EXERCISE DIRECTIONS:
Give back exactly the lines of the data below, starting with the line that has "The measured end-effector" and going on through the line that has "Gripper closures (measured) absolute".
*** EXERCISE DATA ***
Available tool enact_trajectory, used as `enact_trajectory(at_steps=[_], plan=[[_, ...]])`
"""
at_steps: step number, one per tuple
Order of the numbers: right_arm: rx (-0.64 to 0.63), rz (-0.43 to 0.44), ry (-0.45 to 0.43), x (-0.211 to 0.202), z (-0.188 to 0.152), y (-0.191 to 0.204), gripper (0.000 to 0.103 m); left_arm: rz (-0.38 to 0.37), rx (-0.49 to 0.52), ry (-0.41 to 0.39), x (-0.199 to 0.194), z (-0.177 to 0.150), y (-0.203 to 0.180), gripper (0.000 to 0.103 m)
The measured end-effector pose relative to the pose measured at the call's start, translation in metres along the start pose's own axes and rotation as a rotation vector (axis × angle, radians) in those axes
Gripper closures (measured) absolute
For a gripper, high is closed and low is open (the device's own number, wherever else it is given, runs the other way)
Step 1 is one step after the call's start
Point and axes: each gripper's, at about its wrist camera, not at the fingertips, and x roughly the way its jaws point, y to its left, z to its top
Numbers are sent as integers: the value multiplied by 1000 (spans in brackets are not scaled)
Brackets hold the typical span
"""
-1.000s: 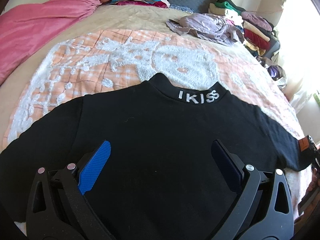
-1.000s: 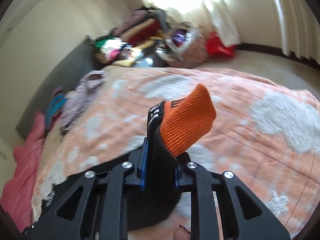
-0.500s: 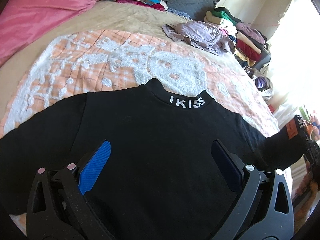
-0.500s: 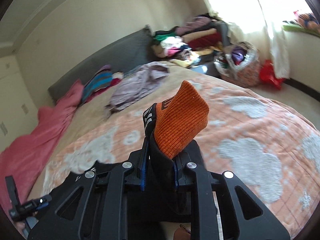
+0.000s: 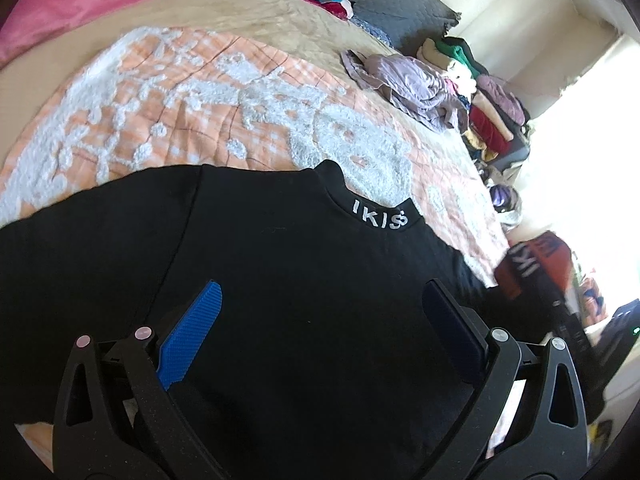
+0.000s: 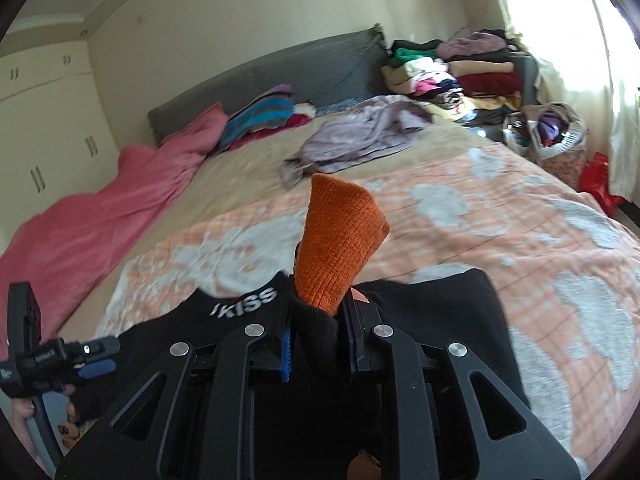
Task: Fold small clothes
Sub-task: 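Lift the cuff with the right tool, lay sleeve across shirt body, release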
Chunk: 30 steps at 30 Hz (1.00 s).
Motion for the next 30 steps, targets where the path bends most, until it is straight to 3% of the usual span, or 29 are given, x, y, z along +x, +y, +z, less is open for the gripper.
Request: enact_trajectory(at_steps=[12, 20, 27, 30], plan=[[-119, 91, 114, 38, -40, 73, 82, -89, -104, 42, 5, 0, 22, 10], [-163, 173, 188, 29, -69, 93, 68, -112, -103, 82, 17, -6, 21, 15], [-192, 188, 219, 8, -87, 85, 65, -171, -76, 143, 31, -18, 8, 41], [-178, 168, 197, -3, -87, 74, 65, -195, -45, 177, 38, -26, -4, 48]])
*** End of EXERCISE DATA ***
COMPLETED EXERCISE:
The measured end-effector pose relative to the pose measured at the call's start, translation in metres along the start pose's own axes and rotation as a rotation vector (axis × angle, radians) in those axes
Gripper closures (measured) absolute

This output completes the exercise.